DRS Deepdive

*** These formulas apply only to ESX/ESXi 4.0 and vCenter Server 4.0. They are subject to change ***

Last week I mentioned which metrics DRS used for load balancing VMs across a cluster. Of course the obvious question was when the DRS Deepdive would be posted. I must admit I’m not an expert on this topic as like most of you I always took for granted that it worked out of the box. I can’t remember that there ever was the need to troubleshoot DRS related problems, or better said I don’t think I’ve ever seen an issue which was DRS related.

This article will focus on two primary DRS functions:

Load balancing VMs due to imbalanced Cluster
VM Placement when booting

I will not be focusing on Resource Pools at all as I feel that there are already more than enough articles which explain these. The Resource Management Guide also contains a wealth of info on resource pools and this should be your starting place!

Load Balancing

First of all VMware DRS evaluates your cluster every 5 minutes. If there’s an imbalance in load it will reorganize your cluster, with the help of VMotion, to create an evenly balanced cluster again. So how does it detect an imbalanced Cluster? First of all let’s start with a screenshot:

fig 1

There are three major elements here:

Migration Threshold
Target host load standard deviation
Current host load standard deviation

Keep in mind that when you change the “Migration Threshold” the value of the “Target host load standard deviation” will also change. In other words the Migration Threshold dictates how much the cluster can be “imbalanced”. There also appears to be a direct relationship between the amount of hosts in a cluster and the “Target host load standard deviation”. However, I haven’t found any reference to support this observation. (Two host cluster with threshold set to three has a THLSD of 0.2, a three host cluster has a THLSD of 0.163.) As said every 5 minutes DRS will calculate the sum of the resource entitlements of all virtual machines on a single host and divides that number by the capacity of the host:

sum(expected VM loads) / (capacity of host)

The result of all hosts will then be used to compute an average and the standard deviation. (Which effectively is the “Current host load standard deviation” you see in the screenshot(fig1).) I’m not going to explain what a standard deviation is as it’s explained extensively on Wiki.

If the environment is imbalanced and the Current host load standard deviation exceeds the value of the “Target host load standard deviation” DRS will either recommend migrations or perform migrations depending on the chosen setting.

The question left is how does DRS decide which VM or set of VMs it will VMotion…

The following procedure is used to form a set of recommendations to correct the imbalanced cluster:

While (load imbalance metric > threshold) {
move = GetBestMove();
  If no good migration is found:
    stop;
  Else:
    Add move to the list of recommendations;
    Update cluster to the state after the move is added;
}

Step by step in plain English:

While the cluster is imbalanced (Current host load standard deviation > Target host load standard deviation) select a VM to migrate based on specific criteria and simulate a move and recompute the “Current host load standard deviation” and add to the migration recommendation list.
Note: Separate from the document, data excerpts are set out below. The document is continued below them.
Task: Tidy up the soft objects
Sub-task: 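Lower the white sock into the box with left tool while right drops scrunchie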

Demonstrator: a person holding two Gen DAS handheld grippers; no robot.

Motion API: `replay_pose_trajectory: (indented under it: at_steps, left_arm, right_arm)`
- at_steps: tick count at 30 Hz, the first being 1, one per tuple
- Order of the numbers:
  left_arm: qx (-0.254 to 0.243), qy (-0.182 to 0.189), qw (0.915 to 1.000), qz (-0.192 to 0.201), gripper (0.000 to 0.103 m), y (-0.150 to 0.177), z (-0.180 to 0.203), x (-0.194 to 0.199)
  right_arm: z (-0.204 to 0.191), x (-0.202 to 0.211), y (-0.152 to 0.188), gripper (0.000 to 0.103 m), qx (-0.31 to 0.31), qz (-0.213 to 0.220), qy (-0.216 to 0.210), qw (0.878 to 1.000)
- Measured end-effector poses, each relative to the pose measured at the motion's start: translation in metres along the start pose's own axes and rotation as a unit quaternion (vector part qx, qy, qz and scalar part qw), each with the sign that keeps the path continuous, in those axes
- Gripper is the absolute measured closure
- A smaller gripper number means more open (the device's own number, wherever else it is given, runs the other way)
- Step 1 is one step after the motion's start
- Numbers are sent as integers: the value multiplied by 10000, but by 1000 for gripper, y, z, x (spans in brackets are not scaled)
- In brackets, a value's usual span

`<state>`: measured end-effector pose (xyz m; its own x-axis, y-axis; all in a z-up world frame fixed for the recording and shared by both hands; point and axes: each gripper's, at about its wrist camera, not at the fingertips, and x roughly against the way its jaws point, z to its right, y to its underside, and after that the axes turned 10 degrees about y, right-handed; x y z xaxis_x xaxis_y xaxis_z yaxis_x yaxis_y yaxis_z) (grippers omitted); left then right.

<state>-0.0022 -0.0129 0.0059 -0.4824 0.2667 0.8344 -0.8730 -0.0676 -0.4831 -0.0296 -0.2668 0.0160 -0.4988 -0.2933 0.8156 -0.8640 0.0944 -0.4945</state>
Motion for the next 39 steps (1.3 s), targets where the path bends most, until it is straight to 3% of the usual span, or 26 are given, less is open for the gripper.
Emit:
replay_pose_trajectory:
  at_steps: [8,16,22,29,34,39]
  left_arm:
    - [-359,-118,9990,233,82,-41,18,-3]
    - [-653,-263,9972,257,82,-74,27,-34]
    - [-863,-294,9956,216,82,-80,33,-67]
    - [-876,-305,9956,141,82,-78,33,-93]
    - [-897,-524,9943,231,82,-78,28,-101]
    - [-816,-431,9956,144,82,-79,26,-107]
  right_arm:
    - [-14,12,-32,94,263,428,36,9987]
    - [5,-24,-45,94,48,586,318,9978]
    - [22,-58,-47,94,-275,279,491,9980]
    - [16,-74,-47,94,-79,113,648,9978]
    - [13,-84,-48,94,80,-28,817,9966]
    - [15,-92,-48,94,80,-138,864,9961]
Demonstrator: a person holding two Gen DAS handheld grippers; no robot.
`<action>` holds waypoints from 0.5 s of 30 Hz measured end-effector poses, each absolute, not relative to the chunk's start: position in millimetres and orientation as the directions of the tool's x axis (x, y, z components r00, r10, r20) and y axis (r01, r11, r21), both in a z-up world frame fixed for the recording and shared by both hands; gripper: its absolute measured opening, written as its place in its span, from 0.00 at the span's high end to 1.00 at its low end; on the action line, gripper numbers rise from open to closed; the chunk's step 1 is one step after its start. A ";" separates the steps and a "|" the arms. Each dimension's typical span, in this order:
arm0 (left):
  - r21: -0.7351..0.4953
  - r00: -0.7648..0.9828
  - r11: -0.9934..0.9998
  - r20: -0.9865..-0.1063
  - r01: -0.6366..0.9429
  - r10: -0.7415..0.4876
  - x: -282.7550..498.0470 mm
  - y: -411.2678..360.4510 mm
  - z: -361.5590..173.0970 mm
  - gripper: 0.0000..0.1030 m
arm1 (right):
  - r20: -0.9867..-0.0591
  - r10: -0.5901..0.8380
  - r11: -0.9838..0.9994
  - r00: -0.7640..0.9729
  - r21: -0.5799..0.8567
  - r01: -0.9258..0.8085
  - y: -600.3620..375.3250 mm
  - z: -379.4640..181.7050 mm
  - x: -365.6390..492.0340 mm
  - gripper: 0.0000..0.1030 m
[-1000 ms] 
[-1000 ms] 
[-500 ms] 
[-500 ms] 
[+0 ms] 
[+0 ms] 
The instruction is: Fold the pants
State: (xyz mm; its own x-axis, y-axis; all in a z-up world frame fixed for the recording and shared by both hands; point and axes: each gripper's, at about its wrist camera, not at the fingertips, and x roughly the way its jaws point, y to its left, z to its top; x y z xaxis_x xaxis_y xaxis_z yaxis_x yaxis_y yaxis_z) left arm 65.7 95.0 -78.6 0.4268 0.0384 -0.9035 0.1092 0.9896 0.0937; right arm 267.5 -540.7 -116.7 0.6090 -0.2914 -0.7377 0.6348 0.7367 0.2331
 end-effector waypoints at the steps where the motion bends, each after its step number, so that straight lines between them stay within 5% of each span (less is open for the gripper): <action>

If the cluster is still imbalanced(Current host load standard deviation > Target host load standard deviation) repeat procedure.

Now how does DRS select the best VM to move? DRS uses the following procedure:

GetBestMove() {
  For each VM v:
    For each host h that is not Source Host:
      If h is lightly loaded compared to Source Host:
      If Cost Benefit and Risk Analysis accepted
      simulate move v to h
      measure new cluster-wide load imbalance metric as g
  Return move v that gives least cluster-wide imbalance g.
}

Again in plain English:

For each VM check if a VMotion to each of the hosts which are less utilized than source host would result in a less imbalanced cluster and meets the Cost Benefit and Risk Analysis criteria. Compare the outcome of all tried combinations(VM<->Host) and return the VMotion that results in the least cluster imbalance.

This should result in a migration which gives the most improvement in terms of cluster balance, in other words: most bang for the buck! This is the reason why usually the larger VMs are moved as they will most likely decrease “Current host load standard deviation” the most. If it’s not enough to balance the cluster within the given threshold the “GetBestMove” gets executed again by the procedure which is used to form a set of recommendations.

Now the next question would be what does “Cost Benefit” and “Risk Analysis” consist of and why are we doing this?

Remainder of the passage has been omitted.